How much did you pay for camping last weekend? Two weeks ago I paid $12 for a site on the Okanagan Lake and last weekend I camped at Nicklen Lake and then Aberdeen Lake for free. The $12 site was a managed recreation site and the free sites on the Aberdeen Plateau were User Maintained campsites.
View the Campground Directory via the link at the top of the sidebar to see all campsites near you! I have taken pictures and uploaded GPS TracksAndTrails.ca to each of the sites I’ve visited and will create a page for each over the next several days.

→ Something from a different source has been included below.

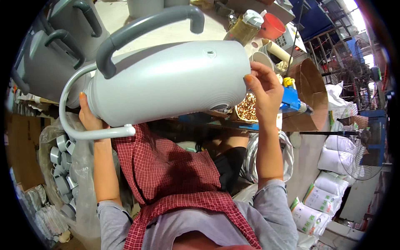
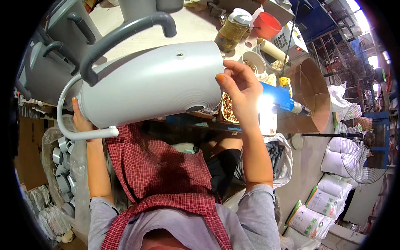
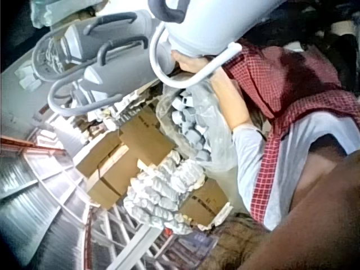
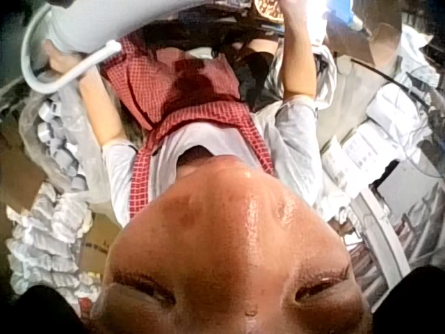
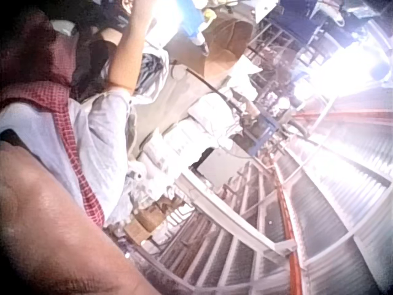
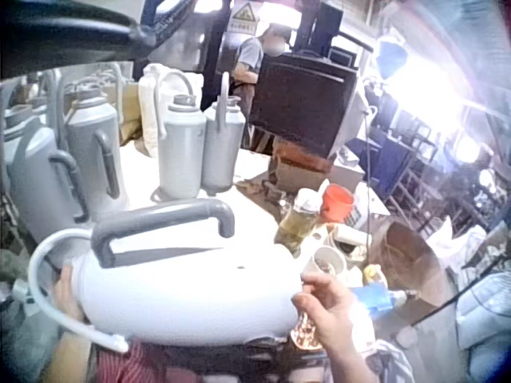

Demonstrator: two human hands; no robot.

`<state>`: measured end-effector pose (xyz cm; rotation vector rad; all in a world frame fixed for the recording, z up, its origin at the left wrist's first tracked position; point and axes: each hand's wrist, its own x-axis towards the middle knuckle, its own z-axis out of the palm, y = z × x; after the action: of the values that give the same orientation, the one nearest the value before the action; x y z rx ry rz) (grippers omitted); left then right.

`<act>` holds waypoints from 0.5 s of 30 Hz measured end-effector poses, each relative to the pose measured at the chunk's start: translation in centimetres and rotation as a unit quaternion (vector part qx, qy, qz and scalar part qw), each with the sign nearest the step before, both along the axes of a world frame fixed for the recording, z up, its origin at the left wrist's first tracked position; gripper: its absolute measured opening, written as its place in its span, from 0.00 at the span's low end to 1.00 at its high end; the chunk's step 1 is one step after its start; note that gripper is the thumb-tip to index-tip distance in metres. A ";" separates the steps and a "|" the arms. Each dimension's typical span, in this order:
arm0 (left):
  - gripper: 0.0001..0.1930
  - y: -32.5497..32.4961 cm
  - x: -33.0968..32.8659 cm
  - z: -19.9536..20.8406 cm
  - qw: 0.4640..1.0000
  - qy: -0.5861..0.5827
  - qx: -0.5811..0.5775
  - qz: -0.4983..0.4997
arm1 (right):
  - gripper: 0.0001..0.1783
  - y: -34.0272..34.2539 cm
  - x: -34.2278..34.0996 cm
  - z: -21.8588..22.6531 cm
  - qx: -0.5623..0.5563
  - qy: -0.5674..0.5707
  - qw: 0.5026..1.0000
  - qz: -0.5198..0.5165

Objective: The person assembles grey electric kettles by hand in a workshop setting. They repeatedly pick up a kettle body, insert a grey handle into the side, and place the finished unit on a nearby table. The process is repetitive, involving multiple identical kettle bodies and handles.

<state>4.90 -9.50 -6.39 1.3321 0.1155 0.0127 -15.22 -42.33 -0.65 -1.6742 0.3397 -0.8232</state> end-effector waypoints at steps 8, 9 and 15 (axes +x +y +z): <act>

Many folks leave comments on TracksAndTrails asking how to reserve sites. When it comes to recreation sites, First Come First Served rules usually applies. There are some Managed sites that allow reservations or some managers who reserve campsites for friends but normally you have to have someone on the campsite to call it yours. The maximum stay on recreation sites is two weeks for Canadian citizens, non Canadians should check with the Ministry of Tourism to ensure they are camping legally before they pitch their tents or park an RV.
Many of the Recreation Sites have outhouses strategically situated on them. These outhouses can be somewhat smelly but I found that if you dump a gallon or so of cold ashes from your campfire pit into the outhouse the aroma can be greatly diminished.
At Aberdeen I camped at a crown land location that is used like a recreation site but is not designated as a camping spot. There was just enough room for three or four tents / RV’s and even on the busy May long weekend, on this site there was only myself and two other parties. One of which offered to share a spot so we shared the campfire and firewood.
On the recreation sites or crownland sites without outhouses, it is best to dig a hole in the forest, at least 100 feet away from any shoreline and use the hole for your bathroom and fill it back in with dirt when you leave.
Firewood collection at recreation sites is usually no problem. When I was enroute to Nicklen Lake I was lucky enough to
spot huge debris piles from recent cutblock logging areas that had left over rounds of firewood waiting for me to pick them up. Thanks to who ever couldn’t load them on their truck…granted they were slow burning due to the fact they were a bit green.
If you cut your wood at these debris piles, be sure not to climb on the piles and watch for logs that may tumble down like a pile of “pick up sticks” Also, if you cut from those piles, you will likely get green wood which will not burn unless you mix it with dry wood.
It is illegal to cut standing green wood so if your looking for firewood, look for trees that are already down and break of the dead branches. If you are unsure whether a standing tree is dead or alive, leave it be. Look for small logs that are lying down.